The number of lines below holding the string "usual" is the only answer wanted.

====

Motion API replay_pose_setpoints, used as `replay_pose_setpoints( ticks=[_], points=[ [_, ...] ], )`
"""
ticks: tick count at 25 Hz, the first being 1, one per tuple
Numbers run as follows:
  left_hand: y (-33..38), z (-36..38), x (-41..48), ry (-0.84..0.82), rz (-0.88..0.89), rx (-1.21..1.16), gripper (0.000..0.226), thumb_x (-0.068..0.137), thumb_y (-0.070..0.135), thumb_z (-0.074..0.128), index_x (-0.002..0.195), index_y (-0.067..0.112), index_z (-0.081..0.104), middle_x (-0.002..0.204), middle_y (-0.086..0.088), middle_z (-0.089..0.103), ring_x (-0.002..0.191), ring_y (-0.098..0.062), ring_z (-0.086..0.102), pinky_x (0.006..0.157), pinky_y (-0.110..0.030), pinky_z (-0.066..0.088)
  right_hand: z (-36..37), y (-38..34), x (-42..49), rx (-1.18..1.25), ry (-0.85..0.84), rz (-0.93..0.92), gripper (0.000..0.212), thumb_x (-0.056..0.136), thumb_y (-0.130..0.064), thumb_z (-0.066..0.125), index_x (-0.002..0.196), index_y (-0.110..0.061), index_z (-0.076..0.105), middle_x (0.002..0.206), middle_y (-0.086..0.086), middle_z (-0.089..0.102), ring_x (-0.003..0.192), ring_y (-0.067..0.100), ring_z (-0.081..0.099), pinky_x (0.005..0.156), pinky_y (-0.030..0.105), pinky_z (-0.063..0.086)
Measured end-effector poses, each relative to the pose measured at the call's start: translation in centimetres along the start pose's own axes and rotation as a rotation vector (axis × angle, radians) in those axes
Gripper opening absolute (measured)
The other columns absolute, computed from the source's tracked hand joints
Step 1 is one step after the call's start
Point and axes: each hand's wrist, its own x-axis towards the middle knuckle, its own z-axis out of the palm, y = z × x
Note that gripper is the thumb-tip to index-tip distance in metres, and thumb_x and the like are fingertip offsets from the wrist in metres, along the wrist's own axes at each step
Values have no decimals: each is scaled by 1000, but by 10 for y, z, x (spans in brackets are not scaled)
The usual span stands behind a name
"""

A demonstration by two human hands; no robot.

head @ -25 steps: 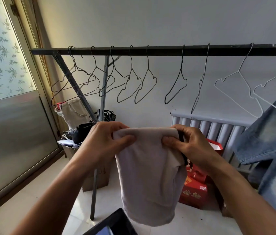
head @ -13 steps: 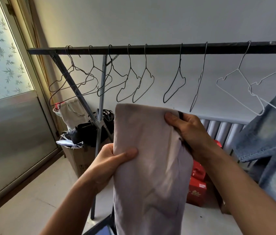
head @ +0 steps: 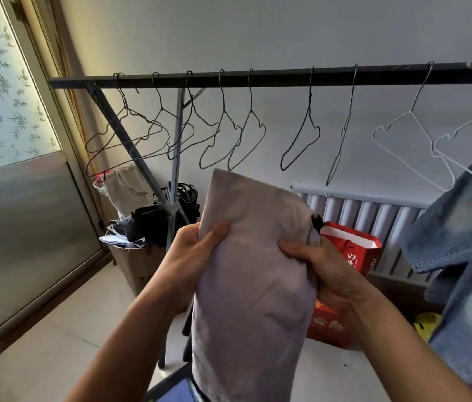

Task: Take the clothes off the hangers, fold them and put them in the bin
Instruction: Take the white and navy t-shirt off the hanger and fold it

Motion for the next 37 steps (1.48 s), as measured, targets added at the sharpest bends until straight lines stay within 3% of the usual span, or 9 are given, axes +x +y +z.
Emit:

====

### Answer to the problem:
2